La madre naturaleza creó la grasa por una razón. En el nivel más básico, proporciona una fuente de energía a largo plazo, pero eso es solo el comienzo. "La grasa es esencial, lo que significa que no puede sobrevivir sin ella", dice Alissa Rumsey, RD, propietaria de Alissa Rumsey Nutrition and Wellness. "Es el único nutriente capaz de entregar nutrientes solubles en grasa a nuestras células, por lo que lo necesitamos para absorber las vitaminas A, D, E y K, así como antioxidantes como el licopeno y el betacaroteno". La grasa también proporciona aislamiento para evitar que se congele cuando hace frío, amortigua sus órganos para protegerlos de lesiones, es parte de las hormonas y es parte de las membranas que rodean cada célula de su cuerpo.


Este nutriente tiene otra cualidad única: hace que la comida sepa mejor. "La grasa proporciona propiedades suavizantes y lubricantes, que mejoran el sabor y el aroma de los alimentos, además de impartir una textura aterciopelada y saciante", dice Patricia Bannan, RDN, autora de Coma bien cuando el tiempo sea escaso. Es el ingrediente secreto que hace que el queso sea deliciosamente cremoso y el hummus suave y untable.

Consumir un poco de grasa puede incluso ayudarte a comer menos. Este es el motivo: a medida que la grasa viaja a través del intestino, estimula la liberación de una hormona llamada colecistoquinina que envía señales de saciedad al cerebro. Sin embargo, no todas las grasas afectan el apetito de la misma manera. Las grasas poliinsaturadas, de alimentos como nueces, aceite de maíz y salmón, pueden tener un impacto en las hormonas de la saciedad, según un estudio de 2015 en la revista. Obesidad. Cuando los voluntarios siguieron una dieta rica en grasas poliinsaturadas, secretaron más de una hormona supresora del apetito, llamada PYY, que las personas cuya dieta era más pesada en grasas saturadas y monoinsaturadas.
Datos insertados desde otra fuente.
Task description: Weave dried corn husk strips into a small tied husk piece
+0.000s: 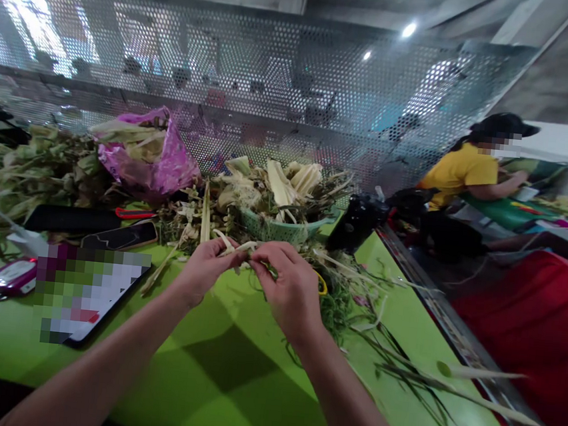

La madre naturaleza creó la grasa por una razón. En el nivel más básico, proporciona una fuente de energía a largo plazo, pero eso es solo el comienzo. "La grasa es esencial, lo que significa que no puede sobrevivir sin ella", dice Alissa Rumsey, RD, propietaria de Alissa Rumsey Nutrition and Wellness. "Es el único nutriente capaz de entregar nutrientes solubles en grasa a nuestras células, por lo que lo necesitamos para absorber las vitaminas A, D, E y K, así como antioxidantes como el licopeno y el betacaroteno". La grasa también proporciona aislamiento para evitar que se congele cuando hace frío, amortigua sus órganos para protegerlos de lesiones, es parte de las hormonas y es parte de las membranas que rodean cada célula de su cuerpo.


Este nutriente tiene otra cualidad única: hace que la comida sepa mejor. "La grasa proporciona propiedades suavizantes y lubricantes, que mejoran el sabor y el aroma de los alimentos, además de impartir una textura aterciopelada y saciante", dice Patricia Bannan, RDN, autora de Come bien cuando hay poco tiempo. Es el ingrediente secreto que hace que el queso sea deliciosamente cremoso y el hummus suave y untable.

Consumir un poco de grasa podría incluso ayudarte a comer menos. Este es el motivo: a medida que la grasa viaja a través del intestino, estimula la liberación de una hormona llamada colecistoquinina que envía señales de saciedad a su cerebro. Sin embargo, no todas las grasas afectan el apetito de la misma manera. Las grasas poliinsaturadas, de alimentos como nueces, aceite de maíz y salmón, pueden tener un impacto en las hormonas de la saciedad, según un estudio de 2015 en la revista. Obesidad. Cuando los voluntarios siguieron una dieta rica en grasas poliinsaturadas, secretaron más de una hormona supresora del apetito, llamada PYY, que las personas cuya dieta era más pesada en grasas saturadas y monoinsaturadas.